**EXERCISE OBJECTIVE:** Lines from the one containing "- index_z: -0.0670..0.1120" through the last line of the material below: print these exactly, and only these.

**EXERCISE DATA:**
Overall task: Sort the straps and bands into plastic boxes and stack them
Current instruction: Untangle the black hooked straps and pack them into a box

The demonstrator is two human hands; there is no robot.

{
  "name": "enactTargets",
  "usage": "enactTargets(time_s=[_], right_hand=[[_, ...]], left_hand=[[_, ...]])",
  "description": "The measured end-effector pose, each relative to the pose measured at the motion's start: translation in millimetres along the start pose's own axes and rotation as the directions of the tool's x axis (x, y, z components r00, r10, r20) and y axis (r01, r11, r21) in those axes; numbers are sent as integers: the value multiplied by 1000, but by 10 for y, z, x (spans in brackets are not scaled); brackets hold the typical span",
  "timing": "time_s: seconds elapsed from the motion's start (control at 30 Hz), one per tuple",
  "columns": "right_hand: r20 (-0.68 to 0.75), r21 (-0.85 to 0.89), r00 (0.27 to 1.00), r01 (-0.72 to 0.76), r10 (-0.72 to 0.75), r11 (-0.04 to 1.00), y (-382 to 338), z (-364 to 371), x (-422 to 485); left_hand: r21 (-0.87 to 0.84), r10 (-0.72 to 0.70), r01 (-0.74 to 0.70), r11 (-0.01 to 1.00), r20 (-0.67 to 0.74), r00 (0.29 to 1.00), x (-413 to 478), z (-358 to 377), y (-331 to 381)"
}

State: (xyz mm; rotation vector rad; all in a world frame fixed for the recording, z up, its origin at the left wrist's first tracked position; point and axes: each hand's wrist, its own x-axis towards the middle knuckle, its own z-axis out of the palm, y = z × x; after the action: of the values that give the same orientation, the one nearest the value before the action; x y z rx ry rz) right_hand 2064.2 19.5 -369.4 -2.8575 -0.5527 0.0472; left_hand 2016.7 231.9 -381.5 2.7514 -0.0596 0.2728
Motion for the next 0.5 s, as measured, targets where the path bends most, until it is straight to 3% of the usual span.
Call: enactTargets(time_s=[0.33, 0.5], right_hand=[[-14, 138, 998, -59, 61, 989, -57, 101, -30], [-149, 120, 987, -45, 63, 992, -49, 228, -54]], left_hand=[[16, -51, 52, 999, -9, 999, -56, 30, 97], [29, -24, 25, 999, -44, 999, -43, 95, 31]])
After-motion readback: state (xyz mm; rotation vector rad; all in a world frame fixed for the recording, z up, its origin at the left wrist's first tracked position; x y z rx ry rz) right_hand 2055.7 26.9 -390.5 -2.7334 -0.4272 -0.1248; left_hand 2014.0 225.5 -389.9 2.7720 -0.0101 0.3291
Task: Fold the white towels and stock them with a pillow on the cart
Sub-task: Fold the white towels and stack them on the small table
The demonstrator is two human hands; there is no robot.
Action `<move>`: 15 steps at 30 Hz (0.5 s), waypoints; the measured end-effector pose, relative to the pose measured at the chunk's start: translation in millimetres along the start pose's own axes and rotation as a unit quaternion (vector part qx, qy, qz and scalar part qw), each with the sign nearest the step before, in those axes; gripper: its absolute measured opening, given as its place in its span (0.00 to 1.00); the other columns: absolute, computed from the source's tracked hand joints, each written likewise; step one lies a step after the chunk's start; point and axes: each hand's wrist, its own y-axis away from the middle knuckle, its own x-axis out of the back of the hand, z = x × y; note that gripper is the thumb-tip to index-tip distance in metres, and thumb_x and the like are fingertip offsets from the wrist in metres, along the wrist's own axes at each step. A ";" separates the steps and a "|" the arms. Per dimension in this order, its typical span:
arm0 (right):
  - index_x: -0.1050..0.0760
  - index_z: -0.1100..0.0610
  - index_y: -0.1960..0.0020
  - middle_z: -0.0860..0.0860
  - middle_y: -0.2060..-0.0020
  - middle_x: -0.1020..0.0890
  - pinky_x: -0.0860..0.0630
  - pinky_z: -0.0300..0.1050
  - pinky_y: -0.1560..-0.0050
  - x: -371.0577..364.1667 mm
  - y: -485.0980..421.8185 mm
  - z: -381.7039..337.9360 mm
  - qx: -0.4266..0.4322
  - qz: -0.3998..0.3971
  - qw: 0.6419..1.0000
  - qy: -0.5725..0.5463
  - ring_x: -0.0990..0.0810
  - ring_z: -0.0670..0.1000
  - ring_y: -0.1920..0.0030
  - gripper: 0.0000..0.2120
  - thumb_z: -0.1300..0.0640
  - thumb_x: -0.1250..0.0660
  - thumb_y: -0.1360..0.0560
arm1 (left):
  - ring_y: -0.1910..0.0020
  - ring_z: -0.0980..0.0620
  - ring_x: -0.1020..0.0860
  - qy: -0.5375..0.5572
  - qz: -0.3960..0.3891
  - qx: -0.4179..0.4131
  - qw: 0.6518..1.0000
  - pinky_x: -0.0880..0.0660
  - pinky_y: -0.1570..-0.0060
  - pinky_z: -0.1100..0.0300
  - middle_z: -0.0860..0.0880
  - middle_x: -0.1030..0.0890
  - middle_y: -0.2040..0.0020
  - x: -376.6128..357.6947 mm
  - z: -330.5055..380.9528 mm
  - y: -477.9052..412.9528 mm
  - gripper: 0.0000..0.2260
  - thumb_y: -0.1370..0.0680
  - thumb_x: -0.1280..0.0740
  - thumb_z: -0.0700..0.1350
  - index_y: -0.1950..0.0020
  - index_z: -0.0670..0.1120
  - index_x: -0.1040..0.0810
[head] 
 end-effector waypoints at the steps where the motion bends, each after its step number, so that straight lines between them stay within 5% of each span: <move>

**OUTPUT FOR THIS TASK:**
  - index_z: -0.0670..0.1120
  - index_x: -0.1040..0.0810
[head] 
 end-effector waypoints at the steps where the motion bends, each after its step number, so that straight lines between them stay within 5% of each span: <move>

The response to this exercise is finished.